Thursday. 4 a. m. — To Cliffs.

No fog this morning.

At early dawn, the windows being open, I hear a steady, breathing, cricket-like sound from the chip-bird (?), ushering in the day. Perhaps these mornings are the most memorable in the year, — after a sultry night and before a sultry day, — when, especially, the morning is the most glorious season of the day, when its coolness is most refreshing and you enjoy the glory of the summer gilded or silvered with dews, without the torrid summer's sun or the obscuring haze.

The sound of the crickets at dawn after these first sultry nights seems like the dreaming of the earth still continued into the daylight. I love that early twilight hour when the crickets still creak right on with such dewy faith and promise, as if it were still night, — expressing the innocence of morning, — when the creak of the cricket is fresh and bedewed. While the creak of the cricket has that ambrosial sound, no crime can be committed. It buries Greece and Rome past resurrection.

The earth-song of the cricket ! Before Christianity was, it is. Health! health! health! is the burden of its song.

It is, of course, that man, refreshed with sleep, is thus innocent and healthy and hopeful. When we hear that sound of the crickets in the sod, the world is not so much with us.

H. D. Thoreau, Journal, June 17, 1852

No fog this morning. Compare June 17, 1854 ("A cold fog."); June 17, 1860 ("Quite a fog this morning.")

Perhaps these mornings are the most memorable in the year . . . when, especially, the morning is the most glorious season of the day. See Walden (“The morning is the most memorable season of the day, the awakening hour. ”)
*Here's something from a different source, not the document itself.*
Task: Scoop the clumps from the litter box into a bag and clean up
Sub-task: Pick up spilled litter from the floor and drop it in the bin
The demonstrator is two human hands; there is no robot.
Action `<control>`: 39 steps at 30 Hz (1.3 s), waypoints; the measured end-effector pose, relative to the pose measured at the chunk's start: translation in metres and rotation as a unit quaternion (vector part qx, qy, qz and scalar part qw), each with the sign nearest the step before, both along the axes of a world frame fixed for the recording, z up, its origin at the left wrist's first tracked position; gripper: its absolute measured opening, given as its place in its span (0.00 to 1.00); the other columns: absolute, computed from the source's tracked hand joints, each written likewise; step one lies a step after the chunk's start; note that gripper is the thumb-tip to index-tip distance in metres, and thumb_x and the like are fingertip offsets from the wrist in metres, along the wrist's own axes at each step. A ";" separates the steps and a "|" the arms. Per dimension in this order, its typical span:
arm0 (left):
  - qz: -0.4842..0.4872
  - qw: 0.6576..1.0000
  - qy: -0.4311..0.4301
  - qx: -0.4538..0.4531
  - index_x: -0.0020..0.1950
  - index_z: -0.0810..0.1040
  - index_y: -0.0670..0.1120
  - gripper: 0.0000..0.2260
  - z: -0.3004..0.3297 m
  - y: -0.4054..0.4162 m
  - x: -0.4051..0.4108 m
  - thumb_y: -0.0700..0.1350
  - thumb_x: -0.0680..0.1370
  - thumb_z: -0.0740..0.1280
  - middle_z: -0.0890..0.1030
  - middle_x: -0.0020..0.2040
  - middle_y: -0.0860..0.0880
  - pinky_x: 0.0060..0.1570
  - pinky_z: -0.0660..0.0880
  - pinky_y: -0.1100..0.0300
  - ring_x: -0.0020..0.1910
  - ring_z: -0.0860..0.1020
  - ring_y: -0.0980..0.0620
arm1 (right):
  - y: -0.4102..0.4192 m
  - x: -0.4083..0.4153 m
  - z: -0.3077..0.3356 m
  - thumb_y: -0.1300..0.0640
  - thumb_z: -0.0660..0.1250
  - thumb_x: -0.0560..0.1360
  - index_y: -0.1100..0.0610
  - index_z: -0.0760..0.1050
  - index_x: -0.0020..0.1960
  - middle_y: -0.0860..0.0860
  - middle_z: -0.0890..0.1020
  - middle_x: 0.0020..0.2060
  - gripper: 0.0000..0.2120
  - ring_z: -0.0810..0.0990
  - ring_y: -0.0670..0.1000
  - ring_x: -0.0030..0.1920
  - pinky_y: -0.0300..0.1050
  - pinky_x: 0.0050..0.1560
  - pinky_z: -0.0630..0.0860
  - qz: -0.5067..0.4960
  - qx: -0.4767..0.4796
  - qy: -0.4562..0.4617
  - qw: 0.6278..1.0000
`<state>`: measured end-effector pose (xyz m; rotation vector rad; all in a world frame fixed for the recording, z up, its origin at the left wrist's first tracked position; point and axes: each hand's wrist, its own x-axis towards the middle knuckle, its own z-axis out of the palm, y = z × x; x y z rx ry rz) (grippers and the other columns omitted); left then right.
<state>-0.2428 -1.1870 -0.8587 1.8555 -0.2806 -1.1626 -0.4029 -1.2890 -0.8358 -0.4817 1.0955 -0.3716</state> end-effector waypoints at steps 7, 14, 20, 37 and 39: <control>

The earth-song of the cricket! See June 13, 1851 ("I listen to the ancient, familiar, immortal, dear cricket sound under all others, and as these cease I become aware of the general earth-song.”); July 14, 1851 (“It is a sound from within, not without.You cannot dispose of it by listening to it. In proportion as I am stilled I hear it. It reminds me that I am a denizen of the earth.”); and note to June 4, 1857 ("One thing that chiefly distinguishes this season from three weeks ago is that fine serene undertone or earth-song as we go by sunny banks and hillsides, the creak of crickets, which affects our thoughts so favorably, imparting its own serenity.")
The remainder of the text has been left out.